EXERCISE: Reproduce this listing in full.

=== Section Start ===

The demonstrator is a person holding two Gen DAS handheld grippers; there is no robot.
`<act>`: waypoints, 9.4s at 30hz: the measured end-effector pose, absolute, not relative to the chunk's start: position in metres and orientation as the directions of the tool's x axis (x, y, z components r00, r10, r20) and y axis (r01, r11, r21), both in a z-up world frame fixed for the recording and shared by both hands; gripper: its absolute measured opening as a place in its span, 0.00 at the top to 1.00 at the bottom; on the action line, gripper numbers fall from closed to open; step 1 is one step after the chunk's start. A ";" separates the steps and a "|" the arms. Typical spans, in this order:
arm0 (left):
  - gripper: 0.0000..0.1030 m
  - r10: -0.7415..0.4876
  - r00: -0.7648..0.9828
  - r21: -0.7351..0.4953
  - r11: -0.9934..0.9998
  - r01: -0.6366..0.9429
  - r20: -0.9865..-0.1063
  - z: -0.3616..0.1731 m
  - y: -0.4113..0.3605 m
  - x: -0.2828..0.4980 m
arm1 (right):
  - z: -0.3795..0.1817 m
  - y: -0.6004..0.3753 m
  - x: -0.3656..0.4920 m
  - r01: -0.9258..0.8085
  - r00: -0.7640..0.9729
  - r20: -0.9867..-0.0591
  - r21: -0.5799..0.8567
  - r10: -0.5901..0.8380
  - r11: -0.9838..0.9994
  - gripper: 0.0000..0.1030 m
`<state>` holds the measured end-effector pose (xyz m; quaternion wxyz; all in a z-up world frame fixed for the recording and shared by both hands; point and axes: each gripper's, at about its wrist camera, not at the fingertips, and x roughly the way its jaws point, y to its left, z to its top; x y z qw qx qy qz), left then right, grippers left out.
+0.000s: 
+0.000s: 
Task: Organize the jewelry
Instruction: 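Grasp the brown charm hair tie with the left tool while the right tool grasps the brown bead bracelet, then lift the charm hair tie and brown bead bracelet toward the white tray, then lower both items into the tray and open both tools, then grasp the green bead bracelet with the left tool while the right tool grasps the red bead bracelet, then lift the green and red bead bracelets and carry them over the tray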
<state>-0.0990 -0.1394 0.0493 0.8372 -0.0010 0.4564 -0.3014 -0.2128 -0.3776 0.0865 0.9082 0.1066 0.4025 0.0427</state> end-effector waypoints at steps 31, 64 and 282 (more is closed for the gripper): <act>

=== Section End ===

WRITTEN SOLUTION:
The demonstrator is a person holding two Gen DAS handheld grippers; there is no robot.
`<act>`: waypoints, 9.4s at 30hz: the measured end-effector pose, absolute, not relative to the chunk's start: position in metres and orientation as the directions of the tool's x axis (x, y, z components r00, r10, r20) and y axis (r01, r11, r21), both in a z-up world frame fixed for the recording and shared by both hands; gripper: its absolute measured opening as a place in its span, 0.00 at the top to 1.00 at the bottom; on the action line, gripper numbers fall from closed to open; step 1 is one step after the chunk's start. A ";" separates the steps and a "|" the arms. Typical spans, in this order:
arm0 (left):
  - gripper: 0.0000..0.1030 m
  - r10: -0.7415..0.4876
  - r00: -0.7648..0.9828
  - r21: -0.7351..0.4953
  - r11: -0.9934..0.9998
  - r01: -0.6366..0.9429
  - r20: -0.9865..-0.1063
  - z: -0.3616..0.1731 m
  - y: -0.4113..0.3605 m
  - x: -0.2828..0.4980 m
arm1 (right):
  - z: -0.3795..0.1817 m
  - y: -0.6004..0.3753 m
  - x: -0.3656..0.4920 m
  - r01: -0.9258..0.8085
  - r00: -0.7640..0.9729
  - r20: -0.9867..-0.0591
  - r21: -0.5799..0.8567
  - r10: -0.5901..0.8380
  - r11: -0.9838..0.9994
  - gripper: 0.0000..0.1030 m
`<state>` holds the measured end-effector pose (xyz m; quaternion wxyz; all in a z-up world frame fixed for the recording and shared by both hands; point and axes: each gripper's, at about its wrist camera, not at the fingertips, and x roughly the way its jaws point, y to its left, z to its top; x y z qw qx qy qz), left then right, grippers left out.
+0.000s: 
+0.000s: 
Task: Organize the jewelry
Instruction: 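Grasp the brown charm hair tie with the left tool while the right tool grasps the brown bead bracelet, then lift the charm hair tie and brown bead bracelet toward the white tray, then lower both items into the tray and open both tools, then grasp the green bead bracelet with the left tool while the right tool grasps the red bead bracelet, then lift the green and red bead bracelets and carry them over the tray
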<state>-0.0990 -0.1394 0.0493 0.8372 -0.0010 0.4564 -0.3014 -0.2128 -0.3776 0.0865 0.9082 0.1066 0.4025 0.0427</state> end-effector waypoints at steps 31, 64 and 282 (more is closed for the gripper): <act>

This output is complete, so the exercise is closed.